## WHAT THE EXERCISE ASKS:
Filter the lines below, copying only those with the string "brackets".

## RECORDS SHOWN:
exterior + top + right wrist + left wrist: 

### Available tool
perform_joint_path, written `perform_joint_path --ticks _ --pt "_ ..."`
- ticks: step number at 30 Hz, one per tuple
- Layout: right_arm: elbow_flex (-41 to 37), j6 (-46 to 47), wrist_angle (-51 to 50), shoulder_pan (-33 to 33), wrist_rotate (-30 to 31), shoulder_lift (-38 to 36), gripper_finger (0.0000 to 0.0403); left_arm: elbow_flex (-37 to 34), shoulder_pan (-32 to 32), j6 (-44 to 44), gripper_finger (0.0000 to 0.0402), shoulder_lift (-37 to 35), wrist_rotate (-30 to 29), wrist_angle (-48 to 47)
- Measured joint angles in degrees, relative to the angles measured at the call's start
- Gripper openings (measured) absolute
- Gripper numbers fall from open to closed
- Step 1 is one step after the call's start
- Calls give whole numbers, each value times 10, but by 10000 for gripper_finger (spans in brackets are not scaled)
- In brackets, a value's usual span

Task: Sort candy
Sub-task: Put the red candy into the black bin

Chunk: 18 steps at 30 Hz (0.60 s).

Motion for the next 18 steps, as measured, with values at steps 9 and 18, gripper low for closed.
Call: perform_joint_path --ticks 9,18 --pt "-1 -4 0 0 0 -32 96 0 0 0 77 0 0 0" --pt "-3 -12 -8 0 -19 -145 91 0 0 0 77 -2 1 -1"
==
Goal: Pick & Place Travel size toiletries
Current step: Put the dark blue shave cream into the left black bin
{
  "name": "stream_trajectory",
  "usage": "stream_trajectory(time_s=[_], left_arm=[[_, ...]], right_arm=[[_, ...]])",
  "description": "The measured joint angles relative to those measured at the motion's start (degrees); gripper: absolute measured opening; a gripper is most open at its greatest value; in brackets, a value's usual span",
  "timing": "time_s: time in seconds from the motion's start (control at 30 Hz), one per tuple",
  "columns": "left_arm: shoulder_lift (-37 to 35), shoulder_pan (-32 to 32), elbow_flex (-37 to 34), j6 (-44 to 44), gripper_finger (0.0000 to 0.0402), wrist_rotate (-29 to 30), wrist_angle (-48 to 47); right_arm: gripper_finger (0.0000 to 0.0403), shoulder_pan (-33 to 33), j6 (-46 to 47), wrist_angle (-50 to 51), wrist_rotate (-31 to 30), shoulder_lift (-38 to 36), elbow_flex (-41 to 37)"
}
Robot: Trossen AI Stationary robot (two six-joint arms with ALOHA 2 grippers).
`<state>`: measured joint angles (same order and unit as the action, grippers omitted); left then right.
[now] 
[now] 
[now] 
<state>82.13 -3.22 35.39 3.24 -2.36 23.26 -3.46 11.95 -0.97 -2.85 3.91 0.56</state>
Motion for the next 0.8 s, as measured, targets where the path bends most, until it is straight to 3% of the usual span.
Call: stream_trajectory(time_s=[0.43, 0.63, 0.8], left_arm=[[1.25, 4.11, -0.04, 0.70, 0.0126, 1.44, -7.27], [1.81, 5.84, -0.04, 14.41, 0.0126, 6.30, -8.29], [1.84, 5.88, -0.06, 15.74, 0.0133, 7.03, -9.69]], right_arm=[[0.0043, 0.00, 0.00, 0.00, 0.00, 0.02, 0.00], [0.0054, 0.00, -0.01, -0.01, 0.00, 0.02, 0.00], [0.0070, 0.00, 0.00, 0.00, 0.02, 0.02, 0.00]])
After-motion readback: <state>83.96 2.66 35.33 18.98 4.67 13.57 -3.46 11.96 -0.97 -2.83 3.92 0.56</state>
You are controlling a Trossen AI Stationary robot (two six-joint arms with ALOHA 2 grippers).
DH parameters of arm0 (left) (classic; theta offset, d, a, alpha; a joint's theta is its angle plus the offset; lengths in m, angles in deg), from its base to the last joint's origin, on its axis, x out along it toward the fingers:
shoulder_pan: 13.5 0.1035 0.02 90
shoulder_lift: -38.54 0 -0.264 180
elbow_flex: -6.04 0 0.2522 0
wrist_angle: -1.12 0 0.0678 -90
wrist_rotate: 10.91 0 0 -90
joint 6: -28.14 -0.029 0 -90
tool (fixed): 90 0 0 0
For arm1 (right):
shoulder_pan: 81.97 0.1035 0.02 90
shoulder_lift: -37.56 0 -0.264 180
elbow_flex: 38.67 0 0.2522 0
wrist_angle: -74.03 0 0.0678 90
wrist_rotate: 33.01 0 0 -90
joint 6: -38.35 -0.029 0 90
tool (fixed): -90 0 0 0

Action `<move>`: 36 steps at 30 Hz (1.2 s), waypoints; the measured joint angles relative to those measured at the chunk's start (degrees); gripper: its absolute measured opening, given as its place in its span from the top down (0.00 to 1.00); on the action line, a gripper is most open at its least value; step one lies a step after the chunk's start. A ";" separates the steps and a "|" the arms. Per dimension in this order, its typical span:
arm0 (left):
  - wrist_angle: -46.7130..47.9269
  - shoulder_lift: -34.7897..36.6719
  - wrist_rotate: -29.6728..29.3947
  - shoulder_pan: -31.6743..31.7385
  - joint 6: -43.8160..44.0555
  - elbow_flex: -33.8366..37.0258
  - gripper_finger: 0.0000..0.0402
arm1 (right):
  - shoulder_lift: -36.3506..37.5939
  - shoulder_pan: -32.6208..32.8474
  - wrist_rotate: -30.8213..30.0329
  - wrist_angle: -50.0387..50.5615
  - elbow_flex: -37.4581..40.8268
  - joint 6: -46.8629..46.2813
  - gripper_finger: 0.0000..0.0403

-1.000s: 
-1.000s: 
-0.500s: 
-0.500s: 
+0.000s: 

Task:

## SOLUTION TO THE EXERCISE:
- Calls give whole numbers, each value times 10, but by 10000 for gripper_finger (spans in brackets are not scaled)
- In brackets, a value's usual span
  "description": "The measured joint angles relative to those measured at the motion's start (degrees); gripper: absolute measured opening; a gripper is most open at its greatest value; in brackets, a value's usual span",

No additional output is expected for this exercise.